Order Management – Procurement Alternatives

Procurement alternatives determine whether a product is available and the manner in which you can procure it.

A product can be procured from the following:

  • Stock
  • Replenishment activities (production order, purchase order)
  • Make-to-order (MTO) production
  • External supplier
  • Another warehouse

The customer requirement fulfillment for tangible and intangible goods can occur in the following ways:

  • Tangible goods can be in stock and can be simply withdrawn. Alternatively, you can produce them in-house or externally.
  • Intangible goods are, by nature, never in stock but can be provided internally or externally procured.

Depending on the situation, the procurement process for goods and services produced in-house can be mapped by a cost object as follows:

  • Without prepared quantity structures
  • With prepared quantity structures, such as Bill of Materials (BOM’s) and routings
  • With variant manufacturing

For external procurement, the system can determine the correct vendor and procurement conditions based on data stored in logistics.

The system generates the corresponding documents for all processing.

Order Management – Delivery

Delivery supports the following tasks:

  • Creating delivery documents
  • Creating transfer orders (picking)
  • Packing (if required)
  • Posting goods issue

Delivery creates a delivery document. The system transfers certain data from the sales order, such as materials and quantities, to this document. The delivery document is the electronic means to help you manage all the activities of delivery processing, including rational product selection, packing, planning and monitoring shipments, preparing shipping papers, and posting goods issues.

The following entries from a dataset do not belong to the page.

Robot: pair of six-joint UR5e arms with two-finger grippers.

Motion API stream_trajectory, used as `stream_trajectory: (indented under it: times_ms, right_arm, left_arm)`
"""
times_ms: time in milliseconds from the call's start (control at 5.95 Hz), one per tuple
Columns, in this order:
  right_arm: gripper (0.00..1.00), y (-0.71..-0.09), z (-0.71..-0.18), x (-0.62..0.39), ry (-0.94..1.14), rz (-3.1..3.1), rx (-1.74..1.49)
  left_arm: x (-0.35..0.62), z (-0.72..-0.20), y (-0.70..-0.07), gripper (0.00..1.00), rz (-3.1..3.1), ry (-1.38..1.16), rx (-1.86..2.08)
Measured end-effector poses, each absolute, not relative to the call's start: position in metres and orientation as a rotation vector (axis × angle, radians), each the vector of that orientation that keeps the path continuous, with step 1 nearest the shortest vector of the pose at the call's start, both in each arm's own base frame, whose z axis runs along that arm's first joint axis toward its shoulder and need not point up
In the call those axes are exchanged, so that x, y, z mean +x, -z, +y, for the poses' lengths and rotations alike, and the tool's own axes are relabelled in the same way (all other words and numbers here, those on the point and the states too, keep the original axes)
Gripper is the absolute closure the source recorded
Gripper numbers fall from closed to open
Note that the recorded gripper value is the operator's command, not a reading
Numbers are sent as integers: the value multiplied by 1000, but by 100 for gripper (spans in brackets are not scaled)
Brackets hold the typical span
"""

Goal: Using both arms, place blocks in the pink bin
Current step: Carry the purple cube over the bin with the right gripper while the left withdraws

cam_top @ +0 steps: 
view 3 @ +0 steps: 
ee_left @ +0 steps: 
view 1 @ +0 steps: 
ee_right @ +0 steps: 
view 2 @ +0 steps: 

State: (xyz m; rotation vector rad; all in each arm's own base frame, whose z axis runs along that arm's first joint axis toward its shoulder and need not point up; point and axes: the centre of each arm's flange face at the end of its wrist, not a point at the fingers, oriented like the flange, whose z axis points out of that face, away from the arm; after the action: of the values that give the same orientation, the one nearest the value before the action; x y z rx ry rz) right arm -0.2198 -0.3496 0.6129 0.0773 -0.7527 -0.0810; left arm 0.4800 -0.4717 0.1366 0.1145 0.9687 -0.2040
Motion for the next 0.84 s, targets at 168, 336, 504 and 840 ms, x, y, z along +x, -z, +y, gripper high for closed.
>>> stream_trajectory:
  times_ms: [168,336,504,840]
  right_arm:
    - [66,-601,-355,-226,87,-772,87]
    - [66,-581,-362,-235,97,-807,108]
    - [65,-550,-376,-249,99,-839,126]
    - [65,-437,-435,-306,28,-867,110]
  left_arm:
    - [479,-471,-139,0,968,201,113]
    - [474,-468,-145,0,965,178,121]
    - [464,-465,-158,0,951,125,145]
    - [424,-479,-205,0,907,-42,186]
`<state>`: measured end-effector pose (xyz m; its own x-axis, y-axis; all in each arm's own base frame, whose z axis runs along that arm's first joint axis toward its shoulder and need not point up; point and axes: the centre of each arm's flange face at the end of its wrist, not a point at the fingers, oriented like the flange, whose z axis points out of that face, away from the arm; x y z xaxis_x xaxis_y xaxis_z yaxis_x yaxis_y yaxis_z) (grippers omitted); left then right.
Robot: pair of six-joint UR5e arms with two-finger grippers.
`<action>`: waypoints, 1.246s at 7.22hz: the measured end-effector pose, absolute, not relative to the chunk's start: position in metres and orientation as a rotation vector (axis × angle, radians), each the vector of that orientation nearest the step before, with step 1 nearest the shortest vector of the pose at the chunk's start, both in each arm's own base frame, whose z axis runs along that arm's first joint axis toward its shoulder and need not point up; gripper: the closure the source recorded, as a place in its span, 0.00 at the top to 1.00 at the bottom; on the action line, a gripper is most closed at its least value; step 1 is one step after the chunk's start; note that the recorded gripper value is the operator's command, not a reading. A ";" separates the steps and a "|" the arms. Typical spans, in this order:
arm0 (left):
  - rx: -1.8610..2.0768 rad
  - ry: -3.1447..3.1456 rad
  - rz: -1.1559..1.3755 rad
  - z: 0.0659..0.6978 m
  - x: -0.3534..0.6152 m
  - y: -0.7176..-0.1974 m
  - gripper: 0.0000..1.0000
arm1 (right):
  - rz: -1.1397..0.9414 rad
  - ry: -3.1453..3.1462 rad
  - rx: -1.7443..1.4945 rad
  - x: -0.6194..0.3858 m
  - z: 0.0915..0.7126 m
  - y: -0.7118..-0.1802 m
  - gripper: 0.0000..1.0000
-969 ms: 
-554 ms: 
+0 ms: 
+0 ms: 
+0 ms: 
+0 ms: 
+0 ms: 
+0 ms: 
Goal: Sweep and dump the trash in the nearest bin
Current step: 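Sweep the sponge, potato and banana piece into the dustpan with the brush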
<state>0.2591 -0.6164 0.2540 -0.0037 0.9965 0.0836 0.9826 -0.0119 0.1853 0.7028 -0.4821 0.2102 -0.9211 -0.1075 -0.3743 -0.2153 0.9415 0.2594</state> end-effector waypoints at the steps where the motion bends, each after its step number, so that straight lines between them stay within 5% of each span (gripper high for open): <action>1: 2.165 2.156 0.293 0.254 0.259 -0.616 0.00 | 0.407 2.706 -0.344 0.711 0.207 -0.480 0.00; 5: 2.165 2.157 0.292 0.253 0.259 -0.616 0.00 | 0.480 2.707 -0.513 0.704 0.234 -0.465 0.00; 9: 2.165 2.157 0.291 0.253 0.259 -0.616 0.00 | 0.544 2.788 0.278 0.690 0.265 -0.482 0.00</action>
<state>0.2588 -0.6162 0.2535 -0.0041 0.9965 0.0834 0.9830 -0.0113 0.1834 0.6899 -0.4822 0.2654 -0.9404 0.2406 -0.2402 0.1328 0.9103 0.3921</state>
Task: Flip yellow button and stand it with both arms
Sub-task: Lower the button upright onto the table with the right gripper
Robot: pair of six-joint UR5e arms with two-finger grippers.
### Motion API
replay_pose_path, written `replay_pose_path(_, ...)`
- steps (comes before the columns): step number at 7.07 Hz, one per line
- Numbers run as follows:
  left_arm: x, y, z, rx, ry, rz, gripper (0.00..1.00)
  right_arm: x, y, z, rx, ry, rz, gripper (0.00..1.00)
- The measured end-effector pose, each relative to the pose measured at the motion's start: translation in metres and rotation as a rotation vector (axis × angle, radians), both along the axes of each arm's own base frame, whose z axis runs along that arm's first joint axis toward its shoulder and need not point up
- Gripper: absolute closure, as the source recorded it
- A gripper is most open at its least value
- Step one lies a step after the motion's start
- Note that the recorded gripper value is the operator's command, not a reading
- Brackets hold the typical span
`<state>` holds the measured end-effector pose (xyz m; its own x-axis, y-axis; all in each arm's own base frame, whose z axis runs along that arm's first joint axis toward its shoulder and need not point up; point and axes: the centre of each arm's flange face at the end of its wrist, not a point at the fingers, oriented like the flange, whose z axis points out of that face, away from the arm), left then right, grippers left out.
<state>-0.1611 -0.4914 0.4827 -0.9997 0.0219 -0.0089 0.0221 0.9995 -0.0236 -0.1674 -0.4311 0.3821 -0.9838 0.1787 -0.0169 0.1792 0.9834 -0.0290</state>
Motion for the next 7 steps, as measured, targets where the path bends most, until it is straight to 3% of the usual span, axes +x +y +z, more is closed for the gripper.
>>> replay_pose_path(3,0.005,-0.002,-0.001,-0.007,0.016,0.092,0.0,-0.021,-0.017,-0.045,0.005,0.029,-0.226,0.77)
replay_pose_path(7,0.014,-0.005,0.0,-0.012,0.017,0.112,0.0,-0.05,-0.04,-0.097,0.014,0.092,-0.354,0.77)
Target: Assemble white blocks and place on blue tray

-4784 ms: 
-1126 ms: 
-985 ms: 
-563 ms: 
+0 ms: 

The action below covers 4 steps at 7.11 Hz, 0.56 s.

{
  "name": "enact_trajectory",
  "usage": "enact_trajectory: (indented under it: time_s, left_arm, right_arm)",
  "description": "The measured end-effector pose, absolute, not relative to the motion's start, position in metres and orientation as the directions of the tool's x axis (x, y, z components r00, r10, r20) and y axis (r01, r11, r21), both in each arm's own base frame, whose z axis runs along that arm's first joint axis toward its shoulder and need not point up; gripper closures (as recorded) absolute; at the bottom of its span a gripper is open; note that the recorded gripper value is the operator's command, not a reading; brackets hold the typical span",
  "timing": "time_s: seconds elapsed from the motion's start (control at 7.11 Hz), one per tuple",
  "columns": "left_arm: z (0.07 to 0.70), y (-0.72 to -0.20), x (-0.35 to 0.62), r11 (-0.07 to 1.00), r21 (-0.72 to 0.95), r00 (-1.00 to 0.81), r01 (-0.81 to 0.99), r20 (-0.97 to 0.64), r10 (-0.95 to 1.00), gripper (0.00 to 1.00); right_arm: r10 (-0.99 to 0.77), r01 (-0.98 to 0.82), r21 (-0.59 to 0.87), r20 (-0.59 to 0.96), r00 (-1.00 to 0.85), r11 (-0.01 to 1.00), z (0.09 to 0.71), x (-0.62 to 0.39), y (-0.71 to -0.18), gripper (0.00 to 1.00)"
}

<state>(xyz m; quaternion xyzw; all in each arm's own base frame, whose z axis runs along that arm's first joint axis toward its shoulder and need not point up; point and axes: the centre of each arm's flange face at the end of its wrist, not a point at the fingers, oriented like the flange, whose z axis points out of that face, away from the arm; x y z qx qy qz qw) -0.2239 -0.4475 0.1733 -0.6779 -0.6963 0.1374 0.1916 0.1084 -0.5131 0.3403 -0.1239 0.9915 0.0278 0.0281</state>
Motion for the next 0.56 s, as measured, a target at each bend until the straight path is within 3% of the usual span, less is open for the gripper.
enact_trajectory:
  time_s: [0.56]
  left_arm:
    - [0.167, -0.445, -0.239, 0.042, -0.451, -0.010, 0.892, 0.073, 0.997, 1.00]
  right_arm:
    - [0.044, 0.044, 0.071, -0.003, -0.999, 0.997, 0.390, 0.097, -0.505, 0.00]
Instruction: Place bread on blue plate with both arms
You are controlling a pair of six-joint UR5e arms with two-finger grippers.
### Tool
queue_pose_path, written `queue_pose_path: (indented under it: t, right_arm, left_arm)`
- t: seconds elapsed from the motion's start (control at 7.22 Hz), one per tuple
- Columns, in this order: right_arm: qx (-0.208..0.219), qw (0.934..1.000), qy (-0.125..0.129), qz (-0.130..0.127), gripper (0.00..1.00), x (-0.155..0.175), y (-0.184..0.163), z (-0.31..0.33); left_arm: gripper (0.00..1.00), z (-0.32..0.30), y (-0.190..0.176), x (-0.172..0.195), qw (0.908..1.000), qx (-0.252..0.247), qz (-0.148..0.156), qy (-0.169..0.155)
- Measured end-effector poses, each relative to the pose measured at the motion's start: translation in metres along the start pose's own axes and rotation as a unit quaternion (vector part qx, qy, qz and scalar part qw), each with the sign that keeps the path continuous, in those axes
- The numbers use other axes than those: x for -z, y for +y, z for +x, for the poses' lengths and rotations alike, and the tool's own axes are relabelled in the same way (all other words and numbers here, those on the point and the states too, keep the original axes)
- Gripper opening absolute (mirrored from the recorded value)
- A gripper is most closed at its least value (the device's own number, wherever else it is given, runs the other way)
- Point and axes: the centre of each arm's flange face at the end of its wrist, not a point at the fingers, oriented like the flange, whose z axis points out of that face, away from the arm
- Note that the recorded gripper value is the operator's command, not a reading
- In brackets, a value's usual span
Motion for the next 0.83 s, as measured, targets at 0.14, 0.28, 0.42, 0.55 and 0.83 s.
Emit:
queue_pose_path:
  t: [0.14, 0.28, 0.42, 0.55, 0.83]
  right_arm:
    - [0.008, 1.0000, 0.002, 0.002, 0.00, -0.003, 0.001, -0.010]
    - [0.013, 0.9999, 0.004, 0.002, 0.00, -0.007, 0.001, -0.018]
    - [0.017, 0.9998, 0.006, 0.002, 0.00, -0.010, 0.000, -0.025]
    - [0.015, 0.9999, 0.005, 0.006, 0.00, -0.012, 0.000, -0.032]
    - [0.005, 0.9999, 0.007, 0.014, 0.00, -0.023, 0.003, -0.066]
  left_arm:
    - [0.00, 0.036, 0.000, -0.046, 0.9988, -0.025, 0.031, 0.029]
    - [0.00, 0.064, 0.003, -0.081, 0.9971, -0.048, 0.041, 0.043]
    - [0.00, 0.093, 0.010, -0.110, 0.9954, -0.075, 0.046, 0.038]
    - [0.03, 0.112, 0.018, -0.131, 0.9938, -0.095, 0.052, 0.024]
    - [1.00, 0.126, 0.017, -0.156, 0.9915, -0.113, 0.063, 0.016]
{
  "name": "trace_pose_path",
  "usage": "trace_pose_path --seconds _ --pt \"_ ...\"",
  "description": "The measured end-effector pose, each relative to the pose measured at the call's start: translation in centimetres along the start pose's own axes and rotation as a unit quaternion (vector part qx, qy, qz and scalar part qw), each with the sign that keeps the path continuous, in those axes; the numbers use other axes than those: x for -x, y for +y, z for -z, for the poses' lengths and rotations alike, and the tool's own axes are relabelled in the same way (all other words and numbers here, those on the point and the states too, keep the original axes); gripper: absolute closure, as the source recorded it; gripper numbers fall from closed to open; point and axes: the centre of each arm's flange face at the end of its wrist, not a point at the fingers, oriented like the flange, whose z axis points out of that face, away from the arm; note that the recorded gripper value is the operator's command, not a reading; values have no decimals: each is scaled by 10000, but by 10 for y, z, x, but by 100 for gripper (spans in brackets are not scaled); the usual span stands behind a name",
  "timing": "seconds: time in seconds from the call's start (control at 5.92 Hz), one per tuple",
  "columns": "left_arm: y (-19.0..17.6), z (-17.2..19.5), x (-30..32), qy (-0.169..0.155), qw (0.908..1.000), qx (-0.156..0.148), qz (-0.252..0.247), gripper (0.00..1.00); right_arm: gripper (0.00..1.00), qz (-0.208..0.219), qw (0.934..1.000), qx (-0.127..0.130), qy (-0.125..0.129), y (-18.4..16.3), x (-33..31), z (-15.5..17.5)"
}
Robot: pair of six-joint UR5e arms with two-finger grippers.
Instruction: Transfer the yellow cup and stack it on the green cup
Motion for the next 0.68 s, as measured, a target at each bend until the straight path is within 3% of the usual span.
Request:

In enhanced material processes, creating a transfer order includes copying information from the delivery document to the transfer order. The transfer order is essential for controlling the movement of goods within your warehouse. It is based on a simple principle that states the source location and the destination location within your warehouse. There is a source location and a destination location for every transfer order.

When you post a goods issue, you see the following updates to the general ledger:

  • The expense account is debited
  • The stock account is credited
  • Both quantity-based and value-based stocks are decreased
  • Costs are increased

Order Management – Billing

Billing supports the following tasks:

  • Creating invoices for deliveries and services
  • Creating credit and debit memos based on orders
  • Canceling business transactions

Billing creates a billing document using data from the sales order and the delivery document. The billing data (Revenue) are transferred to FI and — if the sales order item is a cost object — to the sales order item.

The billing document serves the following important functions:

  • The system creates the FI invoice document based on the billing document. The billing document serves as a source for FI and helps you with the monitoring and management of customer payments.
  • When you create a billing document, you see the automatic update to the general ledger. The system debits the customer's accounts receivable account, and credits the revenue account.

Order Management – Payment

Payment is the final step of the sales order management cycle.

A customer payment includes the following:

  • Posting payments against invoices
  • Reconciling differences, if necessary

When you post a customer's payment, the system automatically updates the general ledger.

The cash account is debited and the customer's accounts receivable account is credited.

Summary

  • Sales order processing integrates activities based on customer demand.
  • The activities in a sales process include presales activities, order processing, procurement alternatives, delivery, billing and payment.